Here is information just released from the South Dakota Game, Fish and Parks Department and Pheasants Forever:
South Dakota's annual pheasant brood survey shows a 42 percent increase in the statewide pheasants-per-mile index compared to 2014.
Dave Nomsen, Pheasants Forever's director in South Dakota and who leads the organization's regional office in Brookings, views the recent increases as motivation to continue charting a roadmap for further habitat programs in the state.
“Pheasants Forever is thrilled to see rebounding pheasant numbers which will make for a great hunting season in ‘The Pheasant Capital.’ Still, we must keep in mind the obstacles in subsequent years related to pheasant habitat loss. In the next five years alone, South Dakota is set to expire nearly 390,000 acres of CRP. Pheasants Forever is advising state leadership to consider more strategic conservation programs to help safeguard South Dakota’s pheasant hunting traditions over the long-term.”
South Dakota has begun taking steps to replace the 1.8 million acres of grasslands and prairies lost since 2006, including the formation of a Pheasant Habitat Work Group, requesting more acres of CP-38 (State Acres for Wildlife Enhancement), and forming local advocacy groups – the Aberdeen Pheasant Coalition for example – to fund habitat improvements and increase landowner participation in conservation programs.
Nomsen says additional near-term steps can contribute to the pheasant rebound, including increased funding for the South Dakota Conservation Fund and funding to re-open enrollments for the James River Conservation Reserve Enhancement Program (CREP) – with funding, nearly 20,000 more acres of pheasant habitat could be enrolled.

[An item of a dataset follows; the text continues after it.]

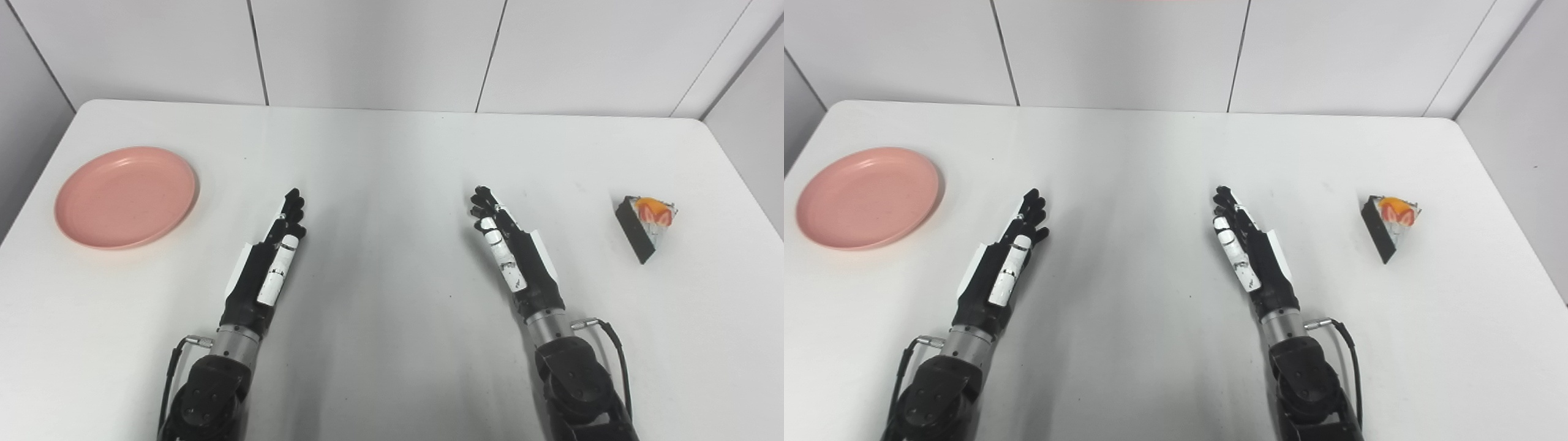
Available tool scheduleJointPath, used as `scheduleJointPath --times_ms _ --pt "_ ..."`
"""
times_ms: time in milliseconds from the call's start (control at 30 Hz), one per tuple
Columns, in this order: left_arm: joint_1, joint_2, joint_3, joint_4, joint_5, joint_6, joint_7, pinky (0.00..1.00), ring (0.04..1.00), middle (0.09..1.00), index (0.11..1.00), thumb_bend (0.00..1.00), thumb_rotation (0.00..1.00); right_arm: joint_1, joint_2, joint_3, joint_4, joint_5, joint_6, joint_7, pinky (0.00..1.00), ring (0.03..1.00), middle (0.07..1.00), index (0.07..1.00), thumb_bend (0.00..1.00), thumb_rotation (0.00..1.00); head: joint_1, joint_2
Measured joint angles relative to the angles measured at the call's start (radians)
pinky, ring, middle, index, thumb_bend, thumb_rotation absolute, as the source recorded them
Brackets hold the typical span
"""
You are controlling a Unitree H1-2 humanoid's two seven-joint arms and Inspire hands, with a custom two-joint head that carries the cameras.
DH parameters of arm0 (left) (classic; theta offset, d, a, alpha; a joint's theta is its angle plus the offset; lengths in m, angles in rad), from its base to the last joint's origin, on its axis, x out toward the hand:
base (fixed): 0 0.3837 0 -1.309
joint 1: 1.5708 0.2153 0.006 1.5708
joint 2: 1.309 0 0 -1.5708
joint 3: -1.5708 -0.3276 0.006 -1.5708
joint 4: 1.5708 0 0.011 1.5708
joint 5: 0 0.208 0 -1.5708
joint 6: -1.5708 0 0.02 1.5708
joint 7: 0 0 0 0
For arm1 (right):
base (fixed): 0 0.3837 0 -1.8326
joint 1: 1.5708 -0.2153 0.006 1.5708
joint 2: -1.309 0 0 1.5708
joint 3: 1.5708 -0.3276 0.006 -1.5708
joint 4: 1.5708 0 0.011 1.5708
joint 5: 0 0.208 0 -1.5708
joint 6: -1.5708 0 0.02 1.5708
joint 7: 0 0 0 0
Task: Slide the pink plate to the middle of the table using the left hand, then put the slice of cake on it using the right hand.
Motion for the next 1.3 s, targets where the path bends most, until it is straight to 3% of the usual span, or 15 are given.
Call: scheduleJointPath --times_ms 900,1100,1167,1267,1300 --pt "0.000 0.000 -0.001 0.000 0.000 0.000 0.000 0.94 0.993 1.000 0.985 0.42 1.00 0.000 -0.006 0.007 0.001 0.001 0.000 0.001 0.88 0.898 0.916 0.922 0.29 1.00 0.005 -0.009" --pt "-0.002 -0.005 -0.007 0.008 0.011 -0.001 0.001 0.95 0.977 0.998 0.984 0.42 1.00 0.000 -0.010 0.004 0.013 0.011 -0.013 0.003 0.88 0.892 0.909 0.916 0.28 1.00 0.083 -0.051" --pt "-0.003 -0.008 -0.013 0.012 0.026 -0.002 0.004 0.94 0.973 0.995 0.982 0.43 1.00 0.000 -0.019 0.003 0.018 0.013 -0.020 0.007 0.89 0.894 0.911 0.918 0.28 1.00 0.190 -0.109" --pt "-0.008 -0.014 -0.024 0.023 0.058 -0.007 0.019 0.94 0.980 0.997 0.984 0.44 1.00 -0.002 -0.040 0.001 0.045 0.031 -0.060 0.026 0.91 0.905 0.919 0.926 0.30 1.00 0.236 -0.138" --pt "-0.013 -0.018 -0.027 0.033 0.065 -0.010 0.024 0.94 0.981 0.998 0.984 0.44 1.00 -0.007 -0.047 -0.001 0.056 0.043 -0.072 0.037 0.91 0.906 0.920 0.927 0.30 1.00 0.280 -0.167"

“Habitat continues to be at the forefront of the conversation and is a crucial factor in pheasant numbers,” stated Kelly Hepler, SDGFP Secretary. “Bird numbers are higher in parts of the state where quality habitat conditions still exist, primarily on grasslands including those enrolled in the Conservation Reserve Program as well as fields of cereal crops such as winter wheat. We continue to work in cooperation with the Governor’s Habitat Work Group, landowners, partner organizations and agencies to provide an improved future for wildlife habitat in our state.”